半夜偷听私和父亲做/身世背景(6/8)

    所以,我不得不把他也算计在内。

    挂了江祁殊的电话之后,我又给我的律师打了电话,让他连夜给我拟一份合作合同。我要和他谈的,正是江氏名下最近的那个产业。

    听说是资金流转有点困难,要的钱也不多,就几千万而已。只是最近管的紧,江家最赚钱的那几个行业都被打击了,资金周转困难。

    如果失去投资,估计会损失几十个亿,这钱对凌家来说算不了什么,对江家就不一定了。

    而江祁殊在其中充当的身份,就是替罪羊。

    都说了我是想报复他哥,怎么可能真的给他投资。到时候在产业看似盈利的时候,实际他的资金在一步步亏空。

    届时,江家不仅会损失几十个亿,还要赔偿我的本金和利息。

    因为我根本就不是在投资,而是“借贷”,卡着大限度的利润压榨他们。

    “要求就这些,有问题吗?”

    “没问题,加上以上这些要求之后,合同依然具有法律效应。”得到了律师的保证,我就把电话挂了。

    只是不知道,如果被江祁殊发现了,他会怎么样。他会恨我是个把他家搞破产的恶人吗?

    我没再去想这些,因为凌钰回来了。

    就像我命令地那样,他是爬着回来的。
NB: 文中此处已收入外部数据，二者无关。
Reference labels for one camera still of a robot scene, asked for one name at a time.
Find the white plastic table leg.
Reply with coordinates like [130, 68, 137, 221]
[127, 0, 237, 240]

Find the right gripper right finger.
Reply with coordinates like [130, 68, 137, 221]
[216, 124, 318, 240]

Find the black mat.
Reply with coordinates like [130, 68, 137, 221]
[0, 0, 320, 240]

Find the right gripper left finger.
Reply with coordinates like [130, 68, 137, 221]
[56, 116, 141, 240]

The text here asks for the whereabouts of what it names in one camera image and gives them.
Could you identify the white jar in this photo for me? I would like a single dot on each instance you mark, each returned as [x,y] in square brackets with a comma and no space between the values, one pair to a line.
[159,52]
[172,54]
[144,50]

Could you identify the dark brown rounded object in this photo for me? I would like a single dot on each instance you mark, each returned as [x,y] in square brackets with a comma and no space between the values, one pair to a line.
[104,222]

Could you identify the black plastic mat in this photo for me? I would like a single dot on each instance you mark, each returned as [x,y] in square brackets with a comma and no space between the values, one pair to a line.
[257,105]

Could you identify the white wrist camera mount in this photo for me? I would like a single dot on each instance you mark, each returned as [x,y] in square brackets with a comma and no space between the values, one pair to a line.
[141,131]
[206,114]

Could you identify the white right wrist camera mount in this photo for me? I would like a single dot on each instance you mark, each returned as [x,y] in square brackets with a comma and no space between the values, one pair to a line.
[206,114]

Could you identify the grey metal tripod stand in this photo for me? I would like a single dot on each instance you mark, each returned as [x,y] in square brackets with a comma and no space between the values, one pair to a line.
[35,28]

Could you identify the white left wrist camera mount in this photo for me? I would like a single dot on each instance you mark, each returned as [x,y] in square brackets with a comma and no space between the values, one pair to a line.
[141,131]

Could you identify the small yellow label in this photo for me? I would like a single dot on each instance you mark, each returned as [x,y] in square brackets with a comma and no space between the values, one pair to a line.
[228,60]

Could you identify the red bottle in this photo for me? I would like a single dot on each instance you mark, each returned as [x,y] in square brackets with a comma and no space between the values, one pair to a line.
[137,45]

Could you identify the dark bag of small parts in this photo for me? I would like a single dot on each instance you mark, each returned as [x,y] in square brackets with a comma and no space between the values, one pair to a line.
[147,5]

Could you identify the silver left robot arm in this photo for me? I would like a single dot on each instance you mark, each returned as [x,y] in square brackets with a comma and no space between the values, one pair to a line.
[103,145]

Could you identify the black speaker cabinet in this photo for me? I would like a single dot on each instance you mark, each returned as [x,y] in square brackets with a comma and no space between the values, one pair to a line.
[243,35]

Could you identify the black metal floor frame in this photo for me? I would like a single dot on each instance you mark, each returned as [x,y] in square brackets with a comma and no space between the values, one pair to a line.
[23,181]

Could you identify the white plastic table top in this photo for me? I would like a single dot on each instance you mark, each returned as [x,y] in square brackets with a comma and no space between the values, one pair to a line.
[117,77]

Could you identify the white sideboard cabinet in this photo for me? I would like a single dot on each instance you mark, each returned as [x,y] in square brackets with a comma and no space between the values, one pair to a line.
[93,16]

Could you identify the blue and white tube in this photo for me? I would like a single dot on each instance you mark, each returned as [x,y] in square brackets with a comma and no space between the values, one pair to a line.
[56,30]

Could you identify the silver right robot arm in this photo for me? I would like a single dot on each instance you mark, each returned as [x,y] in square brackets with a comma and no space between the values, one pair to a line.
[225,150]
赤裸着身体,膝盖已经被跪破了皮,摇摇欲坠的,一阵风就能把他刮倒。

    “主人……我完成任务了。”他有气无力地说道。

    我替他卸下锁精环,不出意外地,他全部射在了我的地毯上。浓稠的白色精液粘在复古名贵的地毯上,玷污了昂贵的地毯。

    不过我没有生气,而是摘下了他悬挂着铃铛的红绳项链,给他换上一个崭新的,同样带有铃铛的lr项圈。

    这代表着我重新对他的认可,我的小猫,只属于我的小猫。

    我穿得很随意,黑色polo衫搭休闲裤。距离约定的时间还有半个小时,我提前过来了。本来那间办公室是留给以后的我实习用的,也算提前利用了。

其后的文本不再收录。